Thursday, February 25, 2010
Day 41: Florence.
Sitting in a trattoria by the central market, recommended by my friend Virginia. It is fabulous, no surprise. I am having wine with lunch because, why the hell not? I am in Italy, and I don't have a job to report to. Florence: lovely, as expected. My room is about 50 m from the Duomo, on the piazza. When I got here, I immediately hung my head out the window, all excited about the view. I wondered, why isn't every single other person in these piazza rooms also hanging out the windows? And then I realized, oh yes, they're all out enjoying Florence. So I headed out to do the same.
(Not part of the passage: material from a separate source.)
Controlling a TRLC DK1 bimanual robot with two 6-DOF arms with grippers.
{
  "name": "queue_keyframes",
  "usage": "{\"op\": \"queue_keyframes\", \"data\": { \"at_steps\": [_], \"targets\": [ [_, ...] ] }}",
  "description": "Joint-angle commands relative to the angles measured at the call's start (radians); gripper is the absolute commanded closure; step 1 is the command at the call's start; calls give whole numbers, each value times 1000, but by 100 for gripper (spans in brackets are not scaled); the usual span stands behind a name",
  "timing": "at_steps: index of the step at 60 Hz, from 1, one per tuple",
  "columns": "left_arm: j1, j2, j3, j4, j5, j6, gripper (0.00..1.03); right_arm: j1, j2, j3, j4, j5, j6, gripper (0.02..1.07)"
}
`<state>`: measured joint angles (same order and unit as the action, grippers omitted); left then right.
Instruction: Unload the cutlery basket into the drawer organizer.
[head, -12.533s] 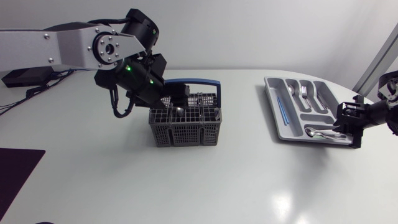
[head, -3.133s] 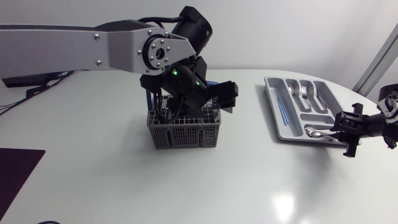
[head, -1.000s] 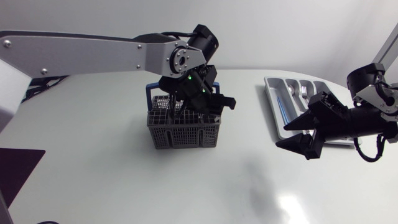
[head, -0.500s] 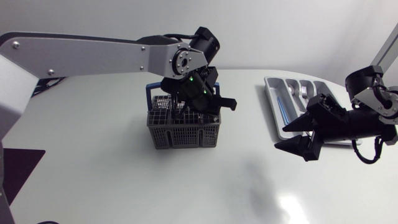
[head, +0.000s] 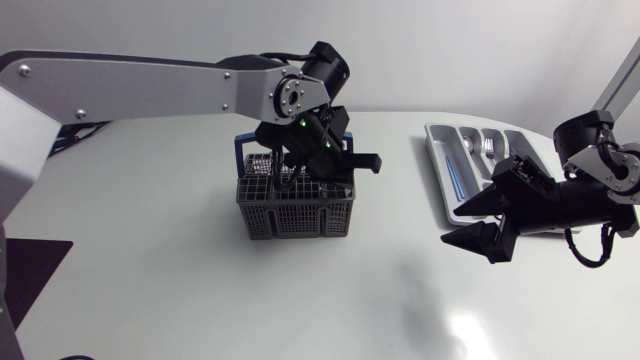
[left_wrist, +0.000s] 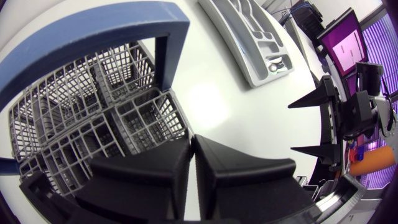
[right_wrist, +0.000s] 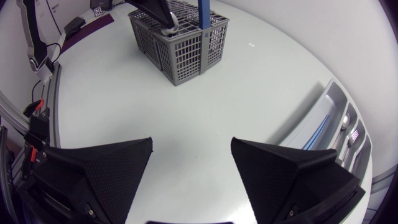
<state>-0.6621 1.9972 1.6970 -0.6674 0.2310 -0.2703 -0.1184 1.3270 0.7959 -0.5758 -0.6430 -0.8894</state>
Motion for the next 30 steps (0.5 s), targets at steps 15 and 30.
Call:
{"op": "queue_keyframes", "data": {
  "at_steps": [15,30],
  "targets": [
    [27,-55,38,-18,45,-40,98,11,-22,-35,-6,-4,18,16],
    [45,-112,30,-26,80,-47,98,23,-41,-43,-10,0,20,16]
  ]
}}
I really hadn't done any research before I came to Italy, knowing that there was plenty to see and I had no particular agenda. All the more fun: I pull out my map,and am surprised to find that I am about a block from the Laurentian Library. I go there directly: it is purported to be one of the strangest, most perverse pieces of architecture of its age, by Michelangelo. And it is. The famous almost-liquid stairs, pouring out of the library above, are practically moving, and they do puddle at the bottom. It's a really small space, very vertical, which makes the dynamics all the more strange. It's know for taking the classical language and twisting it until things feel wobbly; for example, the columns should rest on something substantial, like a huge base or at least the ground. Here, they just stop 2/3 of the way down, and these little scrolls are set into the wall underneath. Mentally, you feel like it's all about to topple. Even more fun, the scrolls actually crash into each other in the corners, like they're an afterthought and just mashed together- but this is Michelangelo, and he is messing with you. A genius in a lot of areas, Michaelangelo didn't start his career in architecture until he was 40, a fact I happen to really like. One more note on the surreal space: its's an icky, grey-ish green color. The stone itself feels chalky and cold and more like clay than marble. The reflections of light in the space are a bit seasick- it's so odd, for someone who was a master of color theory. So, so interesting
After the library, and aimless stroll, but I immediately run smack into a sign for Dante's house. Brief flashback: when I was here years ago during fall break, on a semester abroad, there were 4 of us stomping around the streets with our backpacks. It was pouring down rain, and I remember being sick and no help whatsoever in finding a place, but we finally found a room on our 6th or 8th try. We dropped off our bags and opened the window, and the clouds parted and in my memory there is even a rainbow....and we looked down below us, onto Dante's house. So today I knew I had to go in. It's better from the outside, actually: the museum made no sense at all, and was mostly a collection of coats of arms, unrelated to Dante. But it's a beautiful little spot.
And so: Ponte Vecchio, and piazzas, and the Central Market, and a perfect meal. Finishing my coffee, we'll see what I stumble across next...
And then later:
After my giant meal: went into the Duomo, just to marvel. The outside is so, so much more ornate than I remembered. The inside is much more simple, but with a staggering scale. From there, I wandered south through the Nuovo Mercato, then (again on my friend Virginia’s advice), made the long climb up to the Piazzola Michaelangelo, on the other side of the Ponte Vecchio, to watch the sunset. It’s really not that long, but very steep. And oh so worth it- from the terrace at the top, you can look back down over Florence, the river, and the tidy row of bridges, at the sunset. It’s also the first time I could see the gentle mountains surrounding the city- this is hill country, after all. Florence is nestled down in this bowl of foothills- it’s as if it filled in every possible inch of flat land, but balked at actually making the climb upwards, and just stopped. (This sounds perfectly reasonable to me, if it had anything like as much lunch as I just did.) At sunset, of course, it’s all lit up with sunlight reflecting off the water.
If Rome is a watercolor, though, Florence is an oil painting. Everything here is more solid, heavier, deeper shades; the light is different, although it’s not very far north, really. Maybe it’s just the Gravitas. This is the heart of the Renaissance, the Medicis, intellectual discovery, literature, and rational thought as we understand it.